### [Your goal]
If a line of the data below contains the string "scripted", copy it into your answer.

Stored records
= Beginning of Section =

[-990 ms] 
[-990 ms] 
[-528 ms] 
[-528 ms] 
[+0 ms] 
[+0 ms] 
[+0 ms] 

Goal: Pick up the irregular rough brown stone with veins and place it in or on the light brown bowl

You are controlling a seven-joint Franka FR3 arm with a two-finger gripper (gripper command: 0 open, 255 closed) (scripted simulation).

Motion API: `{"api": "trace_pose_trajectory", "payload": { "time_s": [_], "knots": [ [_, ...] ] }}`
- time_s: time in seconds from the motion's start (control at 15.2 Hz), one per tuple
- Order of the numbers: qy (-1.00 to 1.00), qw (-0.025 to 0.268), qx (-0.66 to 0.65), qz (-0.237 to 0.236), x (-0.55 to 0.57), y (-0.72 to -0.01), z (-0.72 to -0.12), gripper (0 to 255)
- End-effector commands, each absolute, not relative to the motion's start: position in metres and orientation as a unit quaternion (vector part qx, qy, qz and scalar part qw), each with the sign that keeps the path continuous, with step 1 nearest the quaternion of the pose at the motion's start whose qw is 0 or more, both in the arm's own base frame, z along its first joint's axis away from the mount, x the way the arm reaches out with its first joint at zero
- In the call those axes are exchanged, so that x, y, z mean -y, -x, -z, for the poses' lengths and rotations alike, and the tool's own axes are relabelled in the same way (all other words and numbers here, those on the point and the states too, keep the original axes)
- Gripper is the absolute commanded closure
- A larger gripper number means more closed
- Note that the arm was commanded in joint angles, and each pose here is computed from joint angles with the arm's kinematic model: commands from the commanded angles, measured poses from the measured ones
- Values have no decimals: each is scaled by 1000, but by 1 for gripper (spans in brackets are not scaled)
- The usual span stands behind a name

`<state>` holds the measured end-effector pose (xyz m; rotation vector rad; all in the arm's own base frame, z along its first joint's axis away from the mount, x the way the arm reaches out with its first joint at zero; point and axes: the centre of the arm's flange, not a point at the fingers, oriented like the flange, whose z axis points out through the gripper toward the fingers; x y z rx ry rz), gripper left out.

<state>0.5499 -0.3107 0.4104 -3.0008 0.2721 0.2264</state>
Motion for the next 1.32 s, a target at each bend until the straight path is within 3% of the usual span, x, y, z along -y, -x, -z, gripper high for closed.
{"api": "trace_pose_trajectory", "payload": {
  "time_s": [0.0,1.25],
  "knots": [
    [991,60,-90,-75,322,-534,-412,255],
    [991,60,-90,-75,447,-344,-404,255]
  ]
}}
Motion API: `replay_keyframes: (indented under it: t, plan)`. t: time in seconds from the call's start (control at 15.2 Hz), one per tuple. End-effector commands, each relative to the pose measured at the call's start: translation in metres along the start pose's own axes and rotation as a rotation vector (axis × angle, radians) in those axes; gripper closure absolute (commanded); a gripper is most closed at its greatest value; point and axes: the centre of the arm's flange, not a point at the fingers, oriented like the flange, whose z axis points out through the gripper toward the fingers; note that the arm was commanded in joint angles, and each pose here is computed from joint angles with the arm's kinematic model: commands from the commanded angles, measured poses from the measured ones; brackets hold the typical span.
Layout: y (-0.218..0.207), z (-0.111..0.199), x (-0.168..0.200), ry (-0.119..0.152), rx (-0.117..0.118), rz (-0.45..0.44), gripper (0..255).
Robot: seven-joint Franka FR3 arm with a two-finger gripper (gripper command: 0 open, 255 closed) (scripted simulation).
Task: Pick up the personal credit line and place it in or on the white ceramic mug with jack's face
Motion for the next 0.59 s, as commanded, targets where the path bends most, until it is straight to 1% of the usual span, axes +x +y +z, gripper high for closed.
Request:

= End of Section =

### [Solved exercise]
You are controlling a seven-joint Franka FR3 arm with a two-finger gripper (gripper command: 0 open, 255 closed) (scripted simulation).
Robot: seven-joint Franka FR3 arm with a two-finger gripper (gripper command: 0 open, 255 closed) (scripted simulation).

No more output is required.